Bildung im internationalen Vergleich: Wo man Pisa links liegen lässt

Kanada ist Sieger der Pisa-Studie, ignoriert sie aber lässig. Dort versteht man nicht, warum sich in Deutschland niemand mit Gerechtigkeit beschäftigt.

"Was habe ich mit dieser kleinen Stadt in Italien zu tun?", fragt sich der Regierungschef einer kanadischen Provinz. Bild: kallejipp/photocase.com

BERLIN taz | Als ein deutscher Politiker einem der kanadischen Ministerpräsidenten im vergangenen Jahr zu den hervorragenden Pisa-Ergebnissen seines Landes gratulierte, da hatte der Mann, ein Regierungschef einer kanadischen Provinz, ein großes Fragezeichen im Kopf. Er beugte sich bei seinem Deutschlandbesuch zum Botschafter Kanadas und wisperte ihm zu: "Was habe ich mit dieser kleinen Stadt in Italien zu tun?"

Botschafter Peter M. Boehm trug die Anekdote in der Berlin-Brandenburgischen Akademie der Wissenschaften vor. Bundesbildungsministerium und Vodafone-Stiftung ließen dort über "Neue Wege zur Bildungsgerechtigkeit" diskutieren. Die Pisa-Studie ist da stets die Folie, vor der man diskutiert.

Kanada behandelt sie mit lässiger Ignoranz, Deutschland interpretiert sie seit dem schmachvollen Abschneiden bei Pisa I wie eine Weltmeisterschaft in Mathe, Lesen und Naturwissenschaften. Wobei sich ausländische Politiker angesichts von Pisa-Erfolgen auch nicht nach deutschem Muster in die Brust werfen und die Erfolge der Schüler zu den ihren machen.

Die Geschäftsführerin der südkoreanisch-amerikanischen Bildungskommission, Jai Ok Shim, wirkt eher bedrückt darüber, dass Südkoreas Schüler laut neuester Pisa-Studie weltweit am besten lesen und rechnen können. Jai Ok Shim zufolge ist der Erfolg Ausdruck eines ausufernden Nachhilfesektors und überambitionierter Eltern. "Unsere Eltern sagen ihren Kindern: Wenn du nur drei Stunden schläfst, bist du erfolgreich", erzählt sie.

Drei Viertel der Schüler nähmen inzwischen Unterricht in Nachhilfeschulen - und würden einschlafen, wenn sie anschließend im Unterricht der staatlichen Schulen säßen. "Wir haben ein ernsthaftes Problem", lautet das Urteil Jai Ok Shims trotz des internationalen Spitzenplatzes.

Auch die niederländische Wissenschaftlerin Manuela du Boys-Reymond von der Universität Leiden ist nicht nach Berlin gekommen, um eine niederländische Erfolgsstory zu referieren - obwohl die heimischen Schüler im Pisa-Ranking überdurchschnittlich gut abschneiden. Die bedenklichste Entwicklung sei die Ghettobildung in den Städten.
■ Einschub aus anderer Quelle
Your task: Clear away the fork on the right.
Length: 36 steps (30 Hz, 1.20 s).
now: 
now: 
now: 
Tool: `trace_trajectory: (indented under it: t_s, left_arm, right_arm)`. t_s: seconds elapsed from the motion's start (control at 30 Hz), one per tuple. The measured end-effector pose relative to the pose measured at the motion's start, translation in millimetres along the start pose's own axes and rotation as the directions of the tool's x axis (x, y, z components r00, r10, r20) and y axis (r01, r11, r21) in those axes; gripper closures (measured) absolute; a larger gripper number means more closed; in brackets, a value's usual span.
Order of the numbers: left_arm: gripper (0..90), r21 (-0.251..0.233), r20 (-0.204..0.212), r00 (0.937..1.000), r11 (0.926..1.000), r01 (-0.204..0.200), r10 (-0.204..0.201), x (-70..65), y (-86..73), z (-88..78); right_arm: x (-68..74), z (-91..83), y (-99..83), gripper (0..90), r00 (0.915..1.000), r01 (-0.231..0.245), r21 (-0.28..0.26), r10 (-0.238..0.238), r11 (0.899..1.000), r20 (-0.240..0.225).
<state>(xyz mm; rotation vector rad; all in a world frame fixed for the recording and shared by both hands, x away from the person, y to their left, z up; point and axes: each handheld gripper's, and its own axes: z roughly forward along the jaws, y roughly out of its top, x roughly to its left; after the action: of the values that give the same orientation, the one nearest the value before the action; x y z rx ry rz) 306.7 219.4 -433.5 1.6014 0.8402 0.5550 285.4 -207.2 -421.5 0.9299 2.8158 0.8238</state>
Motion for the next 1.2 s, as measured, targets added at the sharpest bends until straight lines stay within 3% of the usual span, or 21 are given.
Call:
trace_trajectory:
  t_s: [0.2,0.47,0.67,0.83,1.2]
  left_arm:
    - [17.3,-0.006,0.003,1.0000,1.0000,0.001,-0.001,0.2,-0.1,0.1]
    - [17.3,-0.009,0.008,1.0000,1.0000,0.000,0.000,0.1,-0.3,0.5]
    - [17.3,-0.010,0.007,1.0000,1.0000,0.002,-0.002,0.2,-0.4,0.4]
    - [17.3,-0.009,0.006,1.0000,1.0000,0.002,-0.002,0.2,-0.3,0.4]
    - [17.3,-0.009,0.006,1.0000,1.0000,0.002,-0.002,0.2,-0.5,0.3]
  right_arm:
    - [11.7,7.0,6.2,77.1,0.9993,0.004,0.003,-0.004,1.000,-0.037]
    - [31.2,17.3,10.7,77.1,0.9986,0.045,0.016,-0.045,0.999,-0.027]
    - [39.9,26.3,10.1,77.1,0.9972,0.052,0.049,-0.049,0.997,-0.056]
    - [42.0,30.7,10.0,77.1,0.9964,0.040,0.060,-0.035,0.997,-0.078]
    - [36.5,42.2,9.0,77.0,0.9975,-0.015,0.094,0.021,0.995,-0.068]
In solchen Brennpunkten gebe es Problemschulen mit eigener Dynamik. "Wir befinden uns an der Schwelle zu einer prekären Situation", meint du Boys-Reymond. Solche Problemschulen in städtischen Brennpunkten gibt es in allen Ländern. Einig sind sich die Experten darin, dass die Probleme nicht allein in den Schulen zu lösen sind, sondern das soziale und räumliche Umfeld einzubeziehen ist.

Die Kanadier sind hier wiederum Vorbild. Ihre Community Schools sind fest im Stadtteil verankert, die Vertreter der Kommune entscheiden mit über Lehrer und Finanzen einer Schule. Und wenn es Probleme gibt, bekommt die Schule eben mehr Geld und bessere Lehrer. Und was macht Kanadas Schüler sonst noch so erfolgreich? Offenbar, dass es auch ziemlich gerecht zugeht.

Die 13 unterschiedlichen Schulsysteme - in Kanada ist Bildung wie in Deutschland föderal organisiert - haben eines gemeinsam: eine Grundschule, die alle Schüler acht Jahre lang bis zum 14. Lebensjahr besuchen, und Ganztagsschulen.

Das gemeinsame Lernen eint uns, sagt Boehm über sein Land. Davon würden besonders Kinder nicht kanadischer Herkunft und sozial Benachteiligte profitieren. Der Punkt wurde auf dem Podium nicht vertieft. Man ist eben in Deutschland.